2/ Un plaidoyer pour une consommation raisonnée de la viande
Steak (R)évolution n'est ni une charge contre l'élevage intensif, bien qu'il soit contre - « c'est un autre sujet », argue-t-il -, ni une diatribe contre les végétariens. « Je ne me fous pas de la gueule des végétariens, ils ont raison sur plein de points », assure-t-il. Frank Ribière souhaite simplement démontrer à travers ce documentaire que la banalisation de la consommation de la viande a conduit à des excès tant du côté des industriels que des consommateurs. « Mangeons-moins, mangeons de la meilleure et faisons en sorte que ce soient des vaches nourries à l'herbe, bordel ! ». Une évidence, enfin pas pour tout le monde. « Parce que la grande révolution c'est que des gens se sont rendus compte que les vaches mangeaient de l'herbe », tempête-t-il.
Rééduquer le consommateur reste donc une priorité, voilà où commence la révolution. Le but de ce projet est de déculpabiliser les gens tout en les responsabilisant, précise le réalisateur. Mais quelles sont les clés pour adopter un comportement adéquat ? « Il y a un problème de communication sur la viande et les gens mettent tout dans le même panier et disent non à la viande ». Un tort ? Le manque de transparence y est sans doute pour quelque-chose : « c'est comme si tu rentrais chez Nicolas et que tu n'avais aucune étiquette sur les bouteilles ! ». L'âge de la bête, sa provenance et la durée de maturation, sont le trio gagnant pour Franck Ribière. En résumé, une viande d'exception ne se mange justement qu'à de rares exceptions.

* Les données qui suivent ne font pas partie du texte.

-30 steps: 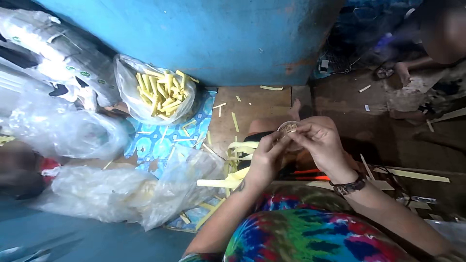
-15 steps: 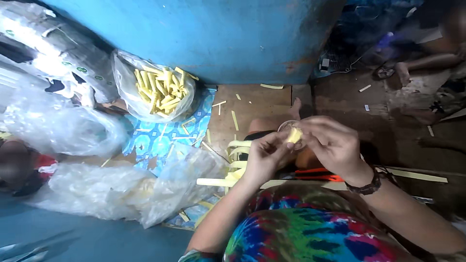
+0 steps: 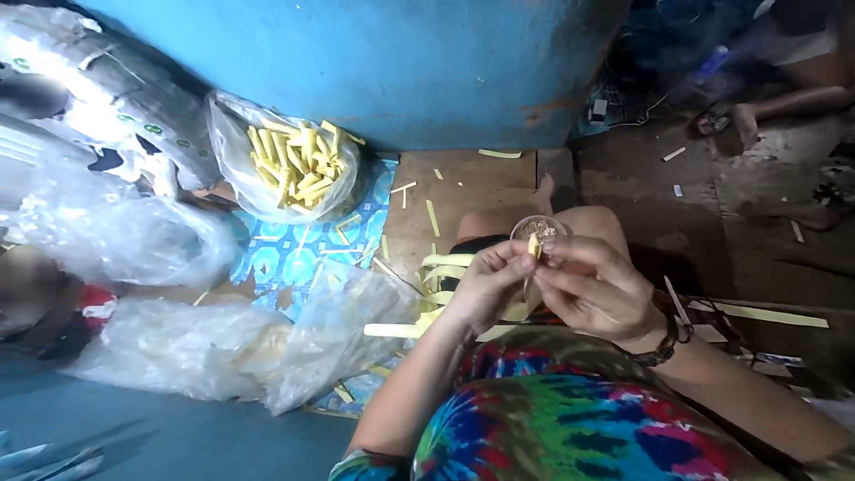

3/ Une quête de saveurs...
Tout au long du documentaire, Franck Ribière établit un classement - non chronologique - de sa recherche du meilleur steak à travers le monde. Son périple l'emmène au Japon, en Écosse, en Angleterre, en Suède, en Belgique, au Brésil, en Argentine, en Italie et aux États-Unis. Et c'est à Brooklyn, chez Peter Luger, un steakhouse légendaire, que commence son escapade gourmande : « j'ai toujours pensé que c'était la meilleure. Et six mois plus tard je suis obligé de les appeler et de leur dire que leur viande n'est pas la meilleure».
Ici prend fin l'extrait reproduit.